He waited for her to nod, then exited the car and hurried up to the Cat & Fiddle’s door. Inside it was dark and cool, and would have been smoke-filled in the days when California allowed smoking. The Cat & Fiddle had a blue-collar feel that appealed to its upscale crowd. Jack hunched his shoulders a bit as he entered, being someone who’d had a hard day at the office. He didn’t bother to look around, even though he caught a flash of white at the bar. There would be time for that. He knew immediately which booth he wanted—a corner table with a view of all the ins and outs, and near the emergency exit, but it was taken by a man in a blue T-shirt. There were many other empty booths, so he took one in the corner near the bar. ESPN was playing on both televisions. A waitress in her forties gave him a menu, but he ordered a beer and watched MLS soccer. Watching television gave him an excuse to keep his chin up and his eyes looking out across the room. He saw the woman in white now, and he decided it was safe to stare for a while. He couldn’t see her face, but he could see the Japanese tattoo on the small of her back where it peeked over the top of her low-slung white skirt. She was blond, with narrow shoulders and long arms. It would have been a giveaway if he didn’t stare at her.

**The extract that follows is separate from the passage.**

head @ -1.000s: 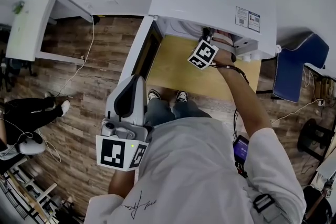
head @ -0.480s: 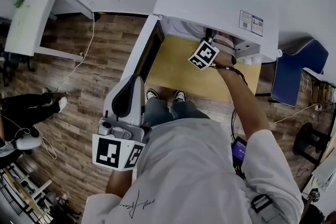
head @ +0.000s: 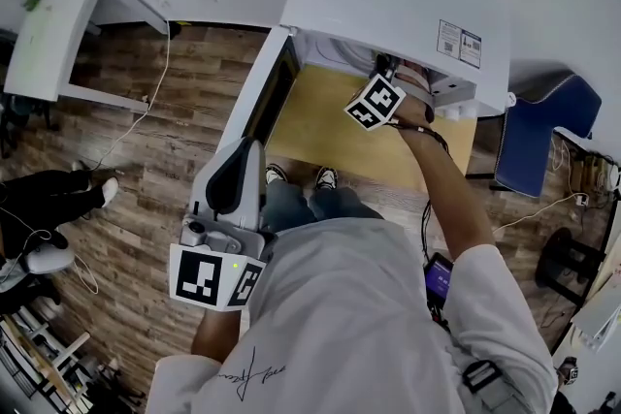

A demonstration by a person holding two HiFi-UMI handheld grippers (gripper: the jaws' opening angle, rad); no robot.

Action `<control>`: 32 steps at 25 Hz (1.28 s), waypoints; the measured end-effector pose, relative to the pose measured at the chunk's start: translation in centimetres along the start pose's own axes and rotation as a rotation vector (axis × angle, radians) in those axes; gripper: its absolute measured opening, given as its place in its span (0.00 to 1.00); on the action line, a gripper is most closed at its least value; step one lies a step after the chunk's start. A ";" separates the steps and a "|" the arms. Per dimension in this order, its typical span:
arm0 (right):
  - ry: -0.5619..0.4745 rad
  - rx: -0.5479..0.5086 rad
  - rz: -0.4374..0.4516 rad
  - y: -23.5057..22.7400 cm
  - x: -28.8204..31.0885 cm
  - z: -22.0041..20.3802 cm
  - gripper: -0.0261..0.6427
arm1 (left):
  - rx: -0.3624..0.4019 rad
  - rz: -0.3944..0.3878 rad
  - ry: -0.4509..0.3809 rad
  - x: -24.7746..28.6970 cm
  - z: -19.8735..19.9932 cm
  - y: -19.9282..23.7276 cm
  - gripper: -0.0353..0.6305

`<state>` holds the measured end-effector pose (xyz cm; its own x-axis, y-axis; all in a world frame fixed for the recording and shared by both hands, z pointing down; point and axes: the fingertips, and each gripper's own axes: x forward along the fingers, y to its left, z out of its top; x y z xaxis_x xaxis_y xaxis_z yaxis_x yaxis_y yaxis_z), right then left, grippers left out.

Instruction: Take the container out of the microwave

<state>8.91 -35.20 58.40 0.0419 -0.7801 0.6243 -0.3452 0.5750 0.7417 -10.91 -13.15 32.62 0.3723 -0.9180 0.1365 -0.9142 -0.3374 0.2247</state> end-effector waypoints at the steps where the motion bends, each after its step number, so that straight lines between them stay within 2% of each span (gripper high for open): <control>1: -0.001 0.003 0.005 0.1 -0.1 0.0 0.20 | -0.001 -0.002 -0.001 0.1 0.0 -0.1 0.05; 32: -0.065 0.134 0.104 1.3 -5.0 -0.6 0.19 | 0.003 -0.043 0.006 0.3 -1.0 -2.1 0.05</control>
<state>8.78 -30.40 56.37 -0.0600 -0.7348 0.6757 -0.4665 0.6191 0.6318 -8.69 -12.53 33.20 0.4124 -0.9013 0.1327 -0.8977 -0.3773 0.2274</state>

Jack forced his mind into the present. This had to happen before the next thing, like firing a weapon: first load, then acquire, then fire, then assess. The virus was in Kim. They had no cure, but someone did, and he was going to find them. The way to find them was to focus on this...

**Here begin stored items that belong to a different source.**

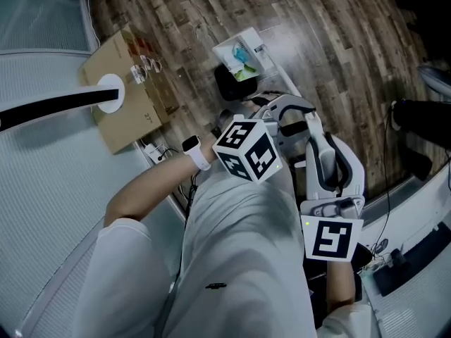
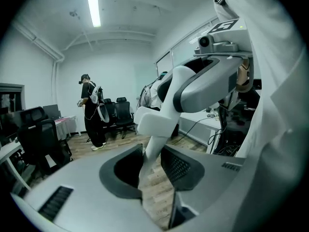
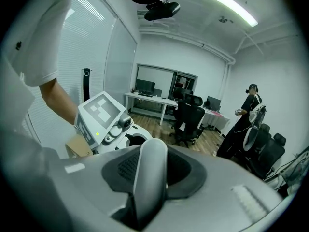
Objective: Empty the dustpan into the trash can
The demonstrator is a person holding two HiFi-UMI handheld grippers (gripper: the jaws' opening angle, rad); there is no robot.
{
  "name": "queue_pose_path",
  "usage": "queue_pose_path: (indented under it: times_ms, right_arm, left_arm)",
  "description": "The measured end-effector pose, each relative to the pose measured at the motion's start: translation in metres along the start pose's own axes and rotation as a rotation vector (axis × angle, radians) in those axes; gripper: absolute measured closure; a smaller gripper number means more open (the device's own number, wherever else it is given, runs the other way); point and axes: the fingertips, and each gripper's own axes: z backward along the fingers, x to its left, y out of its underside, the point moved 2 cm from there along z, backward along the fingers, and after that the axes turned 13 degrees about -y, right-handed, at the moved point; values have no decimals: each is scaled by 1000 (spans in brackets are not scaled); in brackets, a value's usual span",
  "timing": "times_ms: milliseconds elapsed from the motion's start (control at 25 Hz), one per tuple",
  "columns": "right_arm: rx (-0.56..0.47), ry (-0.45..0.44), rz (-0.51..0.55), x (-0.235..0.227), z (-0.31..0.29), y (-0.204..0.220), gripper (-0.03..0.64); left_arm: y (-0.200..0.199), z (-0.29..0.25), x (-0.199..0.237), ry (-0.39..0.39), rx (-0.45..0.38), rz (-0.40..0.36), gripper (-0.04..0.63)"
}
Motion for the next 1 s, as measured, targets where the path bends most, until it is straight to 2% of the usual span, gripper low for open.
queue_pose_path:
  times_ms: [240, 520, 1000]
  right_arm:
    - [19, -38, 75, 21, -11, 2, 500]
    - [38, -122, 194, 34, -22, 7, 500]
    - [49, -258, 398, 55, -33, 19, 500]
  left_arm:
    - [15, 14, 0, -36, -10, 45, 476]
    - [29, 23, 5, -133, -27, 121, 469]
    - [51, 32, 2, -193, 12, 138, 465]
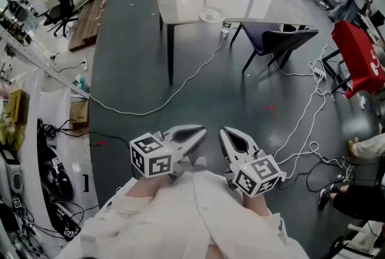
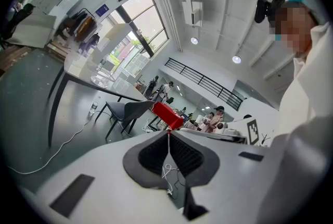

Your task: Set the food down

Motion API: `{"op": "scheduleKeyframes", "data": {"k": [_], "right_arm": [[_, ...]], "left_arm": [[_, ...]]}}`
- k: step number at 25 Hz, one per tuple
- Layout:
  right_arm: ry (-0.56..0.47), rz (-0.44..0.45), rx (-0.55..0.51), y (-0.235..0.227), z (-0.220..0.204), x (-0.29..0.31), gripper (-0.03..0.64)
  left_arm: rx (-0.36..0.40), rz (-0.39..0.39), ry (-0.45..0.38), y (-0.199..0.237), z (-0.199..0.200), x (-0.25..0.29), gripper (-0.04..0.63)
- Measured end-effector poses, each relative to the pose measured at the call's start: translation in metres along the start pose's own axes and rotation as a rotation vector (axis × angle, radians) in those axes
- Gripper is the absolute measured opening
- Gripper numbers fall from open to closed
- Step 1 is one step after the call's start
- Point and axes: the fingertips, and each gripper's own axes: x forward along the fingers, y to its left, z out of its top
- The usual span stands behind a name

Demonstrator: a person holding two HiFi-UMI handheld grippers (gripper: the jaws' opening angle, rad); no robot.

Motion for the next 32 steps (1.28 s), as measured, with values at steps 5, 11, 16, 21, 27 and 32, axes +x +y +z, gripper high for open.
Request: {"op": "scheduleKeyframes", "data": {"k": [5, 11, 16, 21, 27, 32], "right_arm": [[-0.001, -0.007, -0.007, -0.007, 0.005, 0.001, 0.002], [0.012, -0.003, -0.026, -0.005, 0.004, 0.006, 0.002], [0.045, -0.014, -0.043, -0.005, -0.003, 0.008, 0.002], [0.051, -0.026, -0.037, -0.015, -0.004, 0.004, 0.002], [0.034, -0.007, -0.014, -0.02, 0.0, 0.006, 0.002], [0.034, -0.001, 0.017, -0.027, 0.0, 0.007, 0.002]], "left_arm": [[0.003, -0.009, 0.029, -0.002, -0.005, 0.006, 0.021], [0.008, -0.06, 0.083, -0.011, -0.015, 0.015, 0.021], [0.001, -0.056, 0.076, -0.008, -0.015, 0.017, 0.021], [-0.019, -0.056, 0.08, -0.006, -0.015, 0.024, 0.021], [-0.013, -0.048, 0.086, -0.004, -0.015, 0.03, 0.021], [-0.006, -0.015, 0.083, 0.002, -0.016, 0.036, 0.021]]}}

Jessi walked in. She turned a few heads as she walked to the bar. One of those heads belonged to the man in a blue T-shirt and a buzz cut. He went right back to sipping his beer, but his eyes had lingered on Jessi a little too long, and Jack knew that Anastasia Odolova had a babysitter.
5:25 P.M. Cat & Fiddle Pub, Los Angeles
Odolova’s appearance matched her voice. Her limbs were long, lean, and toned, and she moved them in slow, dramatic flourishes when she spoke, as though she were used to holding something like a cigarette in her hand. Her face was angular and pretty, framed by straight blond hair. Oddly, she wore heavy black mascara under her blue eyes. Set against the stark white of her outfit and skin, the heavy eye makeup looked disturbing and hypnotic.
“You’re Jessi, of course,” Anna said. “What will you drink?”
“Nothing, thanks,” Jessi said.
Anna leaned forward, catching Jessi with her mesmerizing eyes. “Of course you will, my Jessi. What else are we here for?”
Right. Appearances, Jessi thought. “Newcastle, please,” she said to the passing bartender.
“You know what you like, don’t you?” Odolova said, seeming genuinely pleased. “Now, what is it I can help you with?” Her voice was breezy, nothing that stood out.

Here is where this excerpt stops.